_Data shown:_
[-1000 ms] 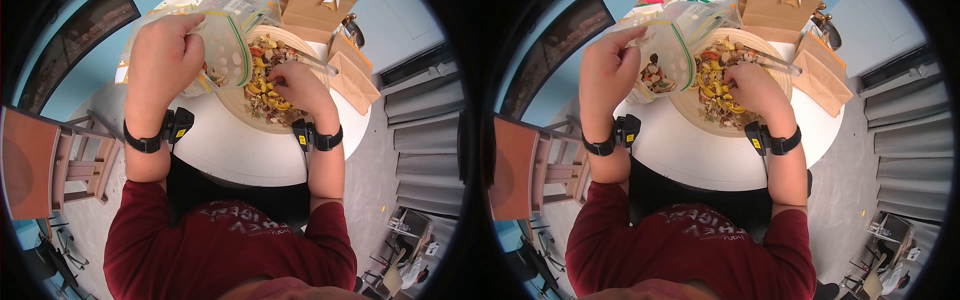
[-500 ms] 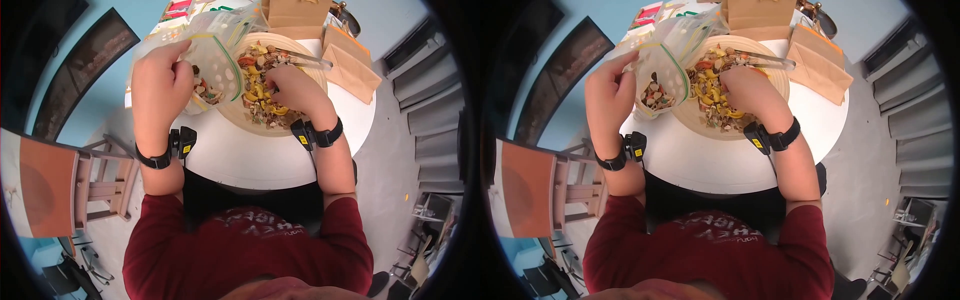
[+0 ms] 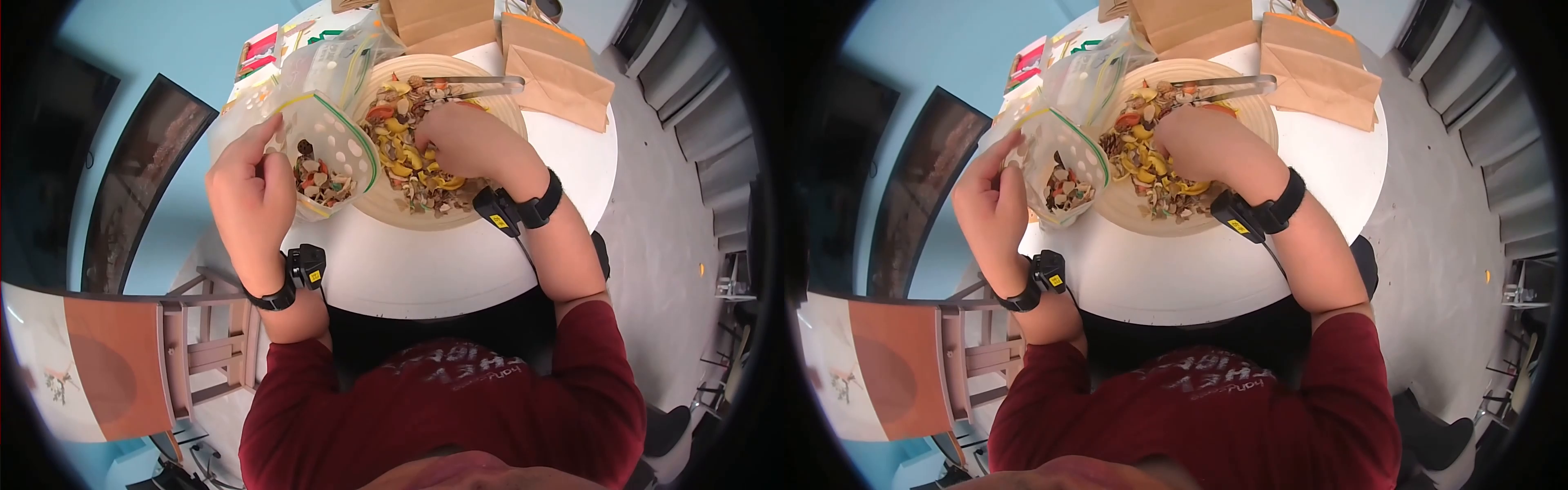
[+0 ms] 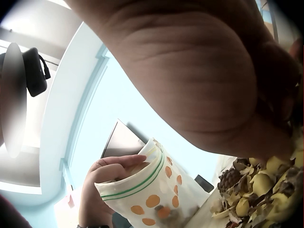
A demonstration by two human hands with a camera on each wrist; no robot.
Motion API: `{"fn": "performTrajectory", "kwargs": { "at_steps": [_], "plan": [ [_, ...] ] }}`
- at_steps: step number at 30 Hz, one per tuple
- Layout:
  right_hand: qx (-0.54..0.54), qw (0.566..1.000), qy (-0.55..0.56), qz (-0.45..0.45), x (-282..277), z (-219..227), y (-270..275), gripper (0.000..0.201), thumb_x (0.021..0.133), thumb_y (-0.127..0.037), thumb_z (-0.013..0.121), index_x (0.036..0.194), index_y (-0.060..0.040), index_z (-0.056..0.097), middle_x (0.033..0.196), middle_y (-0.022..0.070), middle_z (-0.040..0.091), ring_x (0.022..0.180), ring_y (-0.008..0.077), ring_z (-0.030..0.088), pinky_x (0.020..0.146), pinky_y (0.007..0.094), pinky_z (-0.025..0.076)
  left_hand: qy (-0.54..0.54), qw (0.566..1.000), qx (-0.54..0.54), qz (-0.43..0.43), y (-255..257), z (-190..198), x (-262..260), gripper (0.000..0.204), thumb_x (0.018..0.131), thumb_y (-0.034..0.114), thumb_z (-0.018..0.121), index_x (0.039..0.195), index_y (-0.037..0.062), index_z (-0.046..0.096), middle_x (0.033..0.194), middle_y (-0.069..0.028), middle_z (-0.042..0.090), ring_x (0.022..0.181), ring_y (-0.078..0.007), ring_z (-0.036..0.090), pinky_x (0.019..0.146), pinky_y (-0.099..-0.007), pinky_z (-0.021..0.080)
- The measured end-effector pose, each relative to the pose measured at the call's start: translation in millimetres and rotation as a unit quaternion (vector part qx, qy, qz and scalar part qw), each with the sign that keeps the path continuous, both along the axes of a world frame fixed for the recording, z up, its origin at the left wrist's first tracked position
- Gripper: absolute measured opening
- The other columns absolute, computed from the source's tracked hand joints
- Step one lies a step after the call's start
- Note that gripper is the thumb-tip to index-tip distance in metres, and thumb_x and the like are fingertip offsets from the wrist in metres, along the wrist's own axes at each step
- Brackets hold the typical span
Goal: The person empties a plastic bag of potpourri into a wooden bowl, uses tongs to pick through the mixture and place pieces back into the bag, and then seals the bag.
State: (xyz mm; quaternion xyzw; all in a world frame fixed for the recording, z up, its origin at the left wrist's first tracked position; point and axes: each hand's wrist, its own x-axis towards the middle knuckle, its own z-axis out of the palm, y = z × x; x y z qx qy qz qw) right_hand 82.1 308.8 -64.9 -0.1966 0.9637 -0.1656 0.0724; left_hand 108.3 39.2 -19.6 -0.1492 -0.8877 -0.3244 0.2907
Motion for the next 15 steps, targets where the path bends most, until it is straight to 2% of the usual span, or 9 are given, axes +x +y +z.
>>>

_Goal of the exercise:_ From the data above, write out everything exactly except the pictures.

_Solved problem:_
[-1000 ms] 
[-500 ms] 
[+0 ms] 
[+0 ms] 
A demonstration by two human hands with a camera on each wrist; no robot.
Motion API: `{"fn": "performTrajectory", "kwargs": { "at_steps": [_], "plan": [ [_, ...] ] }}`
- at_steps: step number at 30 Hz, one per tuple
- Layout:
  right_hand: qx (-0.54..0.54), qw (0.566..1.000), qy (-0.55..0.56), qz (-0.45..0.45), x (-282..277), z (-219..227), y (-270..275), gripper (0.000..0.201), thumb_x (0.021..0.133), thumb_y (-0.127..0.037), thumb_z (-0.013..0.121), index_x (0.036..0.194), index_y (-0.060..0.040), index_z (-0.056..0.097), middle_x (0.033..0.196), middle_y (-0.022..0.070), middle_z (-0.040..0.091), ring_x (0.022..0.180), ring_y (-0.008..0.077), ring_z (-0.030..0.088), pinky_x (0.020..0.146), pinky_y (0.007..0.094), pinky_z (-0.025..0.076)
  left_hand: qy (-0.54..0.54), qw (0.566..1.000), qx (-0.54..0.54), qz (-0.43..0.43), y (-255..257), z (-190..198), x (-262..260), gripper (0.000..0.204), thumb_x (0.018..0.131), thumb_y (-0.034..0.114), thumb_z (-0.018..0.121), index_x (0.039..0.195), index_y (-0.037..0.062), index_z (-0.046..0.096), middle_x (0.033..0.194), middle_y (-0.069..0.028), middle_z (-0.042..0.090), ring_x (0.022..0.181), ring_y (-0.078..0.007), ring_z (-0.036..0.090), pinky_x (0.019..0.146), pinky_y (-0.099..-0.007), pinky_z (-0.021..0.080)
- The measured end-effector pose, each relative to the pose measured at the call's start: translation in millimetres and rotation as a unit quaternion (vector part qx, qy, qz and scalar part qw), each with the sign that keeps the path continuous, both along the axes of a world frame fixed for the recording, z up, its origin at the left wrist's first tracked position
- Gripper: absolute measured opening
- The other columns absolute, computed from the source's tracked hand joints
- Step one lies a step after the call's start
- Note that gripper is the thumb-tip to index-tip distance in metres, and thumb_x and the like are fingertip offsets from the wrist in metres, along the wrist's own axes at each step
- Brackets hold the typical span
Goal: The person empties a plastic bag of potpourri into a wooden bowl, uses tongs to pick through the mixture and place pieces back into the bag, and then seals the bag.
State: (xyz mm; quaternion xyzw; all in a world frame fixed for the recording, z up, its origin at the left wrist's first tracked position; point and axes: each hand's wrist, its own x-axis towards the middle knuckle, its own z-axis out of the palm, y = z × x; x y z qx qy qz qw) right_hand 82.1 308.8 -64.9 -0.1966 0.9637 -0.1656 0.0724; left_hand 108.3 39.2 -19.6 -0.1492 -0.8877 -0.3244 0.2907
Motion for the next 15 steps, targets where the path bends most, until it is straight to 2% of the usual span, or 9 are given, axes +x +y +z.
>>>

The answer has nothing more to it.